New York, Astor Place, 1987 / Deborah Copaken
Boston, Combat Zone, 1987 / Deborah Copaken
That college thesis — that transformation of my hidden pain into visible art — launched my career. It was published in Boston Magazine, PHOTO, and Photomagazine. It was nominated for a W. Eugene Smith Award. It landed me a spot as one of only two females exhibited at the first Visa Pour L’Imagephotojournalism festival in Perpignan, France. It got my foot in the door at the photo agencies and publications that sent me to Israel, then Afghanistan and beyond.
RELATED: I Was Raped By A Director — Then Warned That Reporting Could End My Career (Or My Life)
The two photos I posted on Sunday night were unusual for the series, as they were acts of sexual harassment caught in medias res. One was of men in wolf masks who’d chased me down a street in downtown Boston.
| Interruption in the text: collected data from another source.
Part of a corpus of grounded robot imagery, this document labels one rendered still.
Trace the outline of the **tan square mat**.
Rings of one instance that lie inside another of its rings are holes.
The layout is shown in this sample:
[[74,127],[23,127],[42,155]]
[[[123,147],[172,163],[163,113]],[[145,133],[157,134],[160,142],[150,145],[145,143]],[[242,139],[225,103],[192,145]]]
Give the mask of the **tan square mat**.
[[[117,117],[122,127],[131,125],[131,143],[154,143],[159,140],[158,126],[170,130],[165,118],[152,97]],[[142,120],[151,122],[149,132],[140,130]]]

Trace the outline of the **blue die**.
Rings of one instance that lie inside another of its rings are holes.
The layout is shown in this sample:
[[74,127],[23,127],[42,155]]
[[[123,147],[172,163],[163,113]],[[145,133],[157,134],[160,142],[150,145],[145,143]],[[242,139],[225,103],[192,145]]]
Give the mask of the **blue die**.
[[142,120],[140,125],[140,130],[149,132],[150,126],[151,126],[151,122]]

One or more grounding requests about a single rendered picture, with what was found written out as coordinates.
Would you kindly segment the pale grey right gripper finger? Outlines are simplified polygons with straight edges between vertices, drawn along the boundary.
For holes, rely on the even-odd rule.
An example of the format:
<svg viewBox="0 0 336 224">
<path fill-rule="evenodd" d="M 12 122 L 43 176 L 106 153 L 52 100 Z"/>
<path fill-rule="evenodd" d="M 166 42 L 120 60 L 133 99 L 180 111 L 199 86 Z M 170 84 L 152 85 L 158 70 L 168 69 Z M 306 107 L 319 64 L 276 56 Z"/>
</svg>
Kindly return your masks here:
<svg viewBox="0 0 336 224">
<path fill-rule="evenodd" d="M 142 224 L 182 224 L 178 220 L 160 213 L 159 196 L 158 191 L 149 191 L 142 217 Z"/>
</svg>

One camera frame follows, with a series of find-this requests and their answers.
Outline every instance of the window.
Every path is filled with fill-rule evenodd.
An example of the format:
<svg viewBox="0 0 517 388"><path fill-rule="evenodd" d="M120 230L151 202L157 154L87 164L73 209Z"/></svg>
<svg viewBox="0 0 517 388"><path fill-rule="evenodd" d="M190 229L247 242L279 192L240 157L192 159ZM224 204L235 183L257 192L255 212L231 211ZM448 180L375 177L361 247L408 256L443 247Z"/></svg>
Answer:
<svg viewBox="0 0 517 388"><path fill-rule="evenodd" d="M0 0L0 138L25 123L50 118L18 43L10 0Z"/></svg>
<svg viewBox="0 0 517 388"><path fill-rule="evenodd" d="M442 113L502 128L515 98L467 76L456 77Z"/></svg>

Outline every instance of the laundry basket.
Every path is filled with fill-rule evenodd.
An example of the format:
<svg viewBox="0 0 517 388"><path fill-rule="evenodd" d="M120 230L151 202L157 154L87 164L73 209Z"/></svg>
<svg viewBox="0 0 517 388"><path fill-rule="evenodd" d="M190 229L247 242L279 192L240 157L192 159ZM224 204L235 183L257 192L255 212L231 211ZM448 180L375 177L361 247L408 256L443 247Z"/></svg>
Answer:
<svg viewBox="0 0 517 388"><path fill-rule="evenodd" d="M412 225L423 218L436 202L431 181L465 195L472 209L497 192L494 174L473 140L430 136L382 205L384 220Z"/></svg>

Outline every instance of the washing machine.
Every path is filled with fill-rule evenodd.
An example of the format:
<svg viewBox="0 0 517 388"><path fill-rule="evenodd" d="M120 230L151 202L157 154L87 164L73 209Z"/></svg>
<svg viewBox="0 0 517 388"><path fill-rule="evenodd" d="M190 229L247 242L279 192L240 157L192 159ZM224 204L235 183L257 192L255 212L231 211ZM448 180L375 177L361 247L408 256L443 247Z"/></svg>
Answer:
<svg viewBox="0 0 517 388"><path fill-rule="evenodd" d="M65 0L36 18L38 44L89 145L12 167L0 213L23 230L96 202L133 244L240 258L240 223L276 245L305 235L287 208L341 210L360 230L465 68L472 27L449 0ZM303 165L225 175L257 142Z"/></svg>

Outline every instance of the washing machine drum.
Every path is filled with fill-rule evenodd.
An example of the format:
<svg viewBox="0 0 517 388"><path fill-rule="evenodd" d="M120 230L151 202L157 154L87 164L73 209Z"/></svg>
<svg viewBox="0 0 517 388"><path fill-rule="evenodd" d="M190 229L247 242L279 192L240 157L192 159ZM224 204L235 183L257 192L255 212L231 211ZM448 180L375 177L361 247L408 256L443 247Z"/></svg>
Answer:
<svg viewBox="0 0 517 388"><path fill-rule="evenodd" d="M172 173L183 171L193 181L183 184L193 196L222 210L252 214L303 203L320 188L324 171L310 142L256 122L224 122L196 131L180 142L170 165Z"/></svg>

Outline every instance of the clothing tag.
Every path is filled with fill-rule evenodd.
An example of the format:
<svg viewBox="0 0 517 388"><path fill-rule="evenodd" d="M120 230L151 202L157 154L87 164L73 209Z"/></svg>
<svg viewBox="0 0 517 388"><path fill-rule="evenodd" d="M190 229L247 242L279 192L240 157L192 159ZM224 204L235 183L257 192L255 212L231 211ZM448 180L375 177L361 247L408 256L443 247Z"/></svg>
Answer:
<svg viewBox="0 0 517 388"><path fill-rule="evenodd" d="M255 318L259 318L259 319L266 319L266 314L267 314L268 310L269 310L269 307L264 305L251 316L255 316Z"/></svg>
And then there was the man in Boston’s Combat Zone who’d said, “Hey, baby, wanna get it on,” and I’d said, “No, thank you, but I would like to shoot your photo,” but before I could approach him with my 28-millimeter lens, he flashed me. So I quickly shot the photo from five feet away and ran.
The man who flashed me, Boston, Combat Zone, 1987 / Deborah Copaken
An hour after posting these two photos on Facebook, I was informed that I’d been suspended from the social media site for 24-hours for posting “content that threatens or promotes sexual violence or exploitation.” The admonition went further: “Where appropriate,” it said, “we refer this content to law enforcement.”
I was hurt, horrified, and, frankly, re-traumatized. The image of that flasher has nothing to do with “promoting sexual violence or exploitation” and everything to do with unmasking it, because how often does one get documentary proof of sexual predation? Almost never. And that’s one of the most insidious part of sexual harassment: its utter invisibility.
It’s like all of us women are Big Birds, and there’s this giant mastodon of sexual predation only we can see. But finally, here was proof. Snuffleupagus exists! And here’s a photo of a flasher to prove it.
New York, Times Square, 1986 / Deborah Copaken
New York, Times Square, 1986 / Deborah Copaken
It’s been 30 years since I shot “Shooting Back,” and we’re finally talking about male predatory behavior toward women in a way that feels different, more urgent, thanks to Harvey Weinstein’s outrageous use of it. It hasn’t stopped for me, nor for any of us. I lost a column and a bit of decent extra income recently, after not answering my editor’s email, in which he wrote, in response to my email asking what time the staff pizza party began, “1 PM. How come you’ve never asked me out?”
But until Alyssa Milano suggested Tarana Burke’s decade-old #MeToo hashtag, until all of our social media feeds were flooded with stories of inappropriate male behavior and predation, I’m not sure how many men truly understood our silent pain: the aggressions themselves, of course, but also the cone of silence, the lack of evidence, the fear of being labeled a woman who cries wolf. Only in this case, I had the wolves to prove it! I wasn’t just crying wolf. I was showing them to you.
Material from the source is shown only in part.